─── STORED DATA

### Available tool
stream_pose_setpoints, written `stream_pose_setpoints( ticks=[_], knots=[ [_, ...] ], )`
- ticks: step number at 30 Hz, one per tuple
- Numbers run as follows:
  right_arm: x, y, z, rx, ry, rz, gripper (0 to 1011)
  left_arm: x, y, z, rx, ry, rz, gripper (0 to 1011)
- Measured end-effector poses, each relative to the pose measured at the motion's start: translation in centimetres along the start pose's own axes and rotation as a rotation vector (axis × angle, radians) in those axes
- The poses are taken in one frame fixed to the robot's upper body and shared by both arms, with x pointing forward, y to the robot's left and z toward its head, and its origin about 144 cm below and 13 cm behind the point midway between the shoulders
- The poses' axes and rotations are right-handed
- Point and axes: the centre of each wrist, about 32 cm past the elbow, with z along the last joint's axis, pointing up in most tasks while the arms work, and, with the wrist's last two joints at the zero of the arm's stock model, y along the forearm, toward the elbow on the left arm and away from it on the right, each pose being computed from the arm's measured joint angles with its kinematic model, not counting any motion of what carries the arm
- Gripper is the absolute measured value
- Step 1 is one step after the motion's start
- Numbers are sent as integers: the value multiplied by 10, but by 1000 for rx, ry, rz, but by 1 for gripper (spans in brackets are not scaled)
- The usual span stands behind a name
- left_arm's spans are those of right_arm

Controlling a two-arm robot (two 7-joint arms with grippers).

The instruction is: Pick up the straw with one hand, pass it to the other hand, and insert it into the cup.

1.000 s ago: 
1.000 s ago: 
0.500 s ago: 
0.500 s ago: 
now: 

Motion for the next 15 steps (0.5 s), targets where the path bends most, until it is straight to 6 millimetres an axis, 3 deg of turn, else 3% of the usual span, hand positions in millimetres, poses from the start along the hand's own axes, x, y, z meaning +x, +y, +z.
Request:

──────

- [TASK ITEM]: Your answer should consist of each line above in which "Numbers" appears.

- [ANSWER TO THIS TASK]:
- Numbers run as follows:
- Numbers are sent as integers: the value multiplied by 10, but by 1000 for rx, ry, rz, but by 1 for gripper (spans in brackets are not scaled)

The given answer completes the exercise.